# A good guitar for a beginner



## dreamfloyd (Jul 28, 2008)

Hello,

First, please forgive me for my approximate english. Indeed, i'm french.

I'll spent some days in Canada, and particularly in Quebec City. And I began guitar six months ago. But i don't play with my own guitar, that's why i want to buy one. 

I am pretty sure that prices are lower than in France. So i want to buy a guitar there. And I was told that canadian guitars as Norman, Simon&Patrick and Seagull are well manufactured and have a good sound. But i can't get their prices on Canadian sites, especially for the first models :
- Norman B18 (6) String => http://www.normanguitars.com/modelb18f.htm
- Simon&Patrick Woodland Cedar => http://www.simonandpatrick.com/woodlandcedarf.htm

Therefore, do you know the prices for such guitars in Canada ?
Moreover, what other models or brands do you recommend ?

My budget turns around 200-250 euros (~322-400 canadian dollars).


Thank you for your answers.


----------



## Ship of fools (Nov 17, 2007)

*Bon jour dreamfloyd*

Both guitars you mentioned are great guitars to start with.
The Norman has a MSR price of $369.00 Canadian ( less 30% store price)
The S&P has a MSR of $463.00 ( less 30% store price)
These prices are based on a blue book valuse so could be a tad higher or a tad lower and your English is just fine.Good luck on your trip to buying your acoustic guitar.Ship


----------



## dreamfloyd (Jul 28, 2008)

Hello Ship of fools,

What does mean MSR ? 
And when you write "less 30% store price", does it mean that i'll have to pay 30% more in a canadian guitar store than the price you indicate ?
For example, if i want to buy a Norman B18, will it cost approximately 479.7 dollars ? (i added 30% of the MSR price to the MSR price)? 

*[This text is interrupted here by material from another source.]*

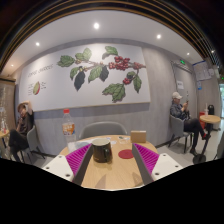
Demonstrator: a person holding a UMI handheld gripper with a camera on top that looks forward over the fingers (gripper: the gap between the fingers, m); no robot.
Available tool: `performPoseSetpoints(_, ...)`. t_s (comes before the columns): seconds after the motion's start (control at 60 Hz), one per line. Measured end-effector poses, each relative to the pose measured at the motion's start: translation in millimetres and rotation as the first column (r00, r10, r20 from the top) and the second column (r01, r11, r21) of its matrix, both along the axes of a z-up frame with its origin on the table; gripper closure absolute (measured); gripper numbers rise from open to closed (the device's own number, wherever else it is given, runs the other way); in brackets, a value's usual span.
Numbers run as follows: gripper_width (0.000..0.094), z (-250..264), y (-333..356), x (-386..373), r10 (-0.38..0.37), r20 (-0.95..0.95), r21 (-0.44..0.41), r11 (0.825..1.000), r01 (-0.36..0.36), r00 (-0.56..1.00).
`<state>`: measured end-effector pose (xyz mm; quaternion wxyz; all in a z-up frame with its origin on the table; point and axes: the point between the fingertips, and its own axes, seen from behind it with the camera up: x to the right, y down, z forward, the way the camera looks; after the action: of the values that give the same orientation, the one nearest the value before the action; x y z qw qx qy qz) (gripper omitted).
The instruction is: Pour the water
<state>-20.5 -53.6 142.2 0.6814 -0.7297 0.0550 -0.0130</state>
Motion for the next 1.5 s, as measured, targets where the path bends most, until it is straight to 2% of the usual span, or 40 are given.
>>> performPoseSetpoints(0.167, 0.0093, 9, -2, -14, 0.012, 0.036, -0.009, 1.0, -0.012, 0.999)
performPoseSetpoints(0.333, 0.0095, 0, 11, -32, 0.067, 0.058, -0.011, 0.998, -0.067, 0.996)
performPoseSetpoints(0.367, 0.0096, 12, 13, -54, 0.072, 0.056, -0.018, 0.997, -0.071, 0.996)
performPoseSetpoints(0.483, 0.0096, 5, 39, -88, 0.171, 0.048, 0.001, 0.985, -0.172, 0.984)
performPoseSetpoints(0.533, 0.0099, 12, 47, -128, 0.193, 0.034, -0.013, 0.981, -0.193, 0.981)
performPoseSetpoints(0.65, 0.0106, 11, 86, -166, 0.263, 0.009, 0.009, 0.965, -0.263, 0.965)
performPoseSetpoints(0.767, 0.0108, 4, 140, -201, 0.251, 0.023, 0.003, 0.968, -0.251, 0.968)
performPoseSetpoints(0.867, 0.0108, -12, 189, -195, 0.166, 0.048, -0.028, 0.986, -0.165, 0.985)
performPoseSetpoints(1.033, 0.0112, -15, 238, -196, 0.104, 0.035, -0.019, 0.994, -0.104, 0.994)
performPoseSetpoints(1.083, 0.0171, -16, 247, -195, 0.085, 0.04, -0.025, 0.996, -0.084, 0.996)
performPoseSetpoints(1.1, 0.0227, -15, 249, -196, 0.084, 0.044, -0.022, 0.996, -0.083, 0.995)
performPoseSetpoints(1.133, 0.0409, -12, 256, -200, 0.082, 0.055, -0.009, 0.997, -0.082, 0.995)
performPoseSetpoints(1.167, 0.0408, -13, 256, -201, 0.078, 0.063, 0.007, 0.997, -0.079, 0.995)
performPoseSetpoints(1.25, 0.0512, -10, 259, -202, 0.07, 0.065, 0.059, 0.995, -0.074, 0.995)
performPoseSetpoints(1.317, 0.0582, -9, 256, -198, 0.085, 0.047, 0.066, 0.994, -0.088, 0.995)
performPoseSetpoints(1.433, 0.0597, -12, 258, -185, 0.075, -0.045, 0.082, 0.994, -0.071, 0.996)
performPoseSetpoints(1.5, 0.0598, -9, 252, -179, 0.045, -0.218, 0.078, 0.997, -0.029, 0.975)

Thank you for your answer.


----------



## xuthal (May 15, 2007)

Hey Dreamfloyd

MSR means the suggested price the manufacturer sets for the guitar.The 30% less is how much the stores will take off the MSR(manufacturer suggested retail) in Canada.I'm not sure about the exchange rate over in france but i did see an art&luthiery ami parlor sell on a british website for around 340 pounds(thats crazy considering thats around $680 Canadian).I would make a few calls or send some emails,shop around and get the best price.Based on ships reply the Norman would be around 229.10 euros and the s&p would be around 287.46 euros.The stores over there shouldn't be so much different that here so they will probobly take some money off the MSR price.


----------



## dreamfloyd (Jul 28, 2008)

Hello xuthal,

Thanks for your explanations and your advises.

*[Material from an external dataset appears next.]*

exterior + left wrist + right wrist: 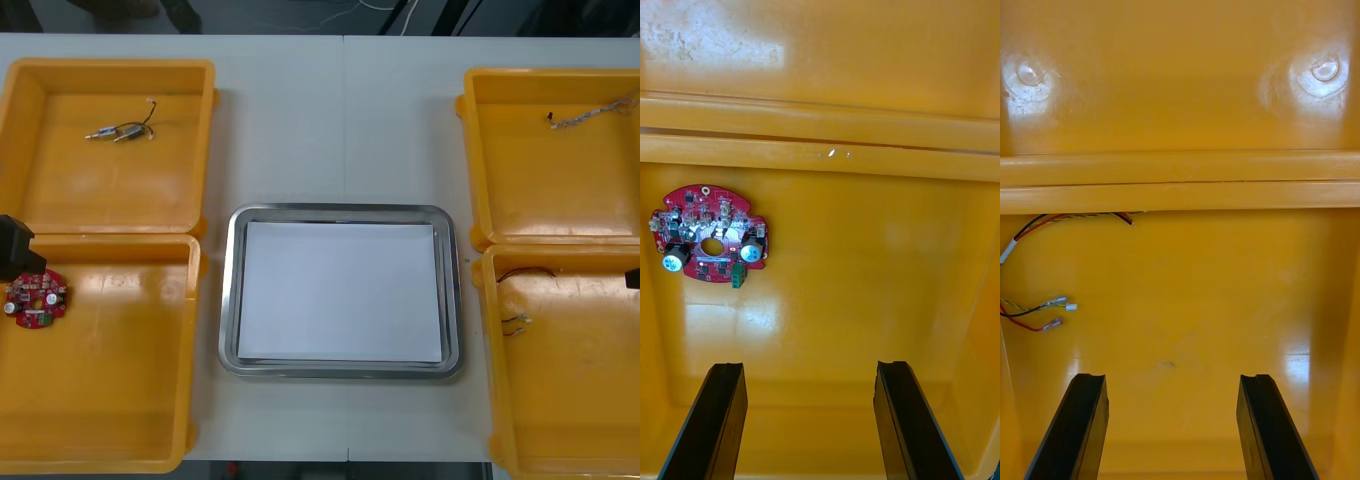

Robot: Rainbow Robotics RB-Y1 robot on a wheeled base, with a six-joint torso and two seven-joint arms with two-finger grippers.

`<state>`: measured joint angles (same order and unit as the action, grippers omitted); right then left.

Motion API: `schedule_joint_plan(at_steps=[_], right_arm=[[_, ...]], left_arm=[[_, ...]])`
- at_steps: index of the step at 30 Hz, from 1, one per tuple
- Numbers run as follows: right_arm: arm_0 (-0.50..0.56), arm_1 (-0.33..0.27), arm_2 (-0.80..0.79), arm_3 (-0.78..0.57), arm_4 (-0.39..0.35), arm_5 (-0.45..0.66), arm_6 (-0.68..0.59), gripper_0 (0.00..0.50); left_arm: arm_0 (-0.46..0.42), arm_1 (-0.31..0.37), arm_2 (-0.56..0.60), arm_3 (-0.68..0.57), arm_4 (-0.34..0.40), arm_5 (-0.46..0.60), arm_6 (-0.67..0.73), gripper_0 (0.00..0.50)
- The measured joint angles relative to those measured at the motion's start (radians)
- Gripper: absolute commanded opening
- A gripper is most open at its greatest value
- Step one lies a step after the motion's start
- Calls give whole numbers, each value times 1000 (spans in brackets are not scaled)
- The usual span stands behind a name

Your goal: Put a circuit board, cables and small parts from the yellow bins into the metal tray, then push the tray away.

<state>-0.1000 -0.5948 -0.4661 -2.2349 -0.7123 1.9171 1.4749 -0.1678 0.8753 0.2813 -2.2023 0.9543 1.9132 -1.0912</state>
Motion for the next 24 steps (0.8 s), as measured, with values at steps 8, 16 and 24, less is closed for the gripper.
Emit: schedule_joint_plan(at_steps=[8,16,24], right_arm=[[0,0,0,0,0,0,0,500],[0,0,0,0,0,0,0,500],[0,0,0,0,0,0,0,500]], left_arm=[[0,0,0,0,0,0,0,500],[0,0,0,0,0,0,0,500],[0,0,0,0,0,0,0,500]])
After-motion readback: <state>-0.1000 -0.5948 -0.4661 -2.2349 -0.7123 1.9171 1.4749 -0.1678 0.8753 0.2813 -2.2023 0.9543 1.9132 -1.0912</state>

I was wondering... what about the prices in USA ? Are they the same ? Actually, i'm also going to USA. 
I know that it would be illogical because the guitars are manufactured in Canada, but i just want to be sure.


----------



## Crossroads (Apr 23, 2006)

*Norman b18*

The local dealer was selling Norman B18s last week MSRP of $429.00 his price was $299.00 and had a few different finishes in stock...:smilie_flagge17:

And the Godin family of guitars seem to always sell for a much higher price in the US


----------



## dreamfloyd (Jul 28, 2008)

Hello Crossroads,

You mean that the norman B18 cost 299$ in the store you're talking about? 

And why do you give a different MSR price from the price given from Ship of Tools ? ($369.00) Does it Fluctuate ? 

Maybe i have misunderstood something... sorry if it's the case.


----------



## Ship of fools (Nov 17, 2007)

*dreamfloyd*

Sometimes they may be over stocked and will reduce the cost of guitars in stores and some stores offer the guitars as less than 40% of the suggested retail price, also some stores give a higher MSR price than the actual makers MSR price ( a few tell little white lies ) try and look up dealers for these guitars in Canada I am sure there are some that will ship to France.Ship


----------



## dreamfloyd (Jul 28, 2008)

Hello,

Ok. Actually i'll try to take the guitar with me. Some french people who have travelled from USA take their guitar with them in the plane without any problems.

Thanks for your help.

Maybe i'll give my feelings about the guitar when i am back.

:wave:


----------



## Grenvilleter (Dec 22, 2007)

I believe higher prices in Europe are a result of import duties imposed by the governing body. England, for instance has a fairly substanial levy on guitars putting the price considerably higher than you would pay in North America.

Same thing happens in Canada when buying PacRim instruments. Violin's, guitars etc. all are subject to duties ( the deciding factor is the country of manufacturing origin.)
For this reason, you will see different prices in Canada / USA on identical products as different governments impose different duties.

If you choose a PacRim manufactured instrument, it will probably be cheaper to purchase in the USA but if you choose a Canadian manufacturer, it will probably be cheaper to buy in Canada.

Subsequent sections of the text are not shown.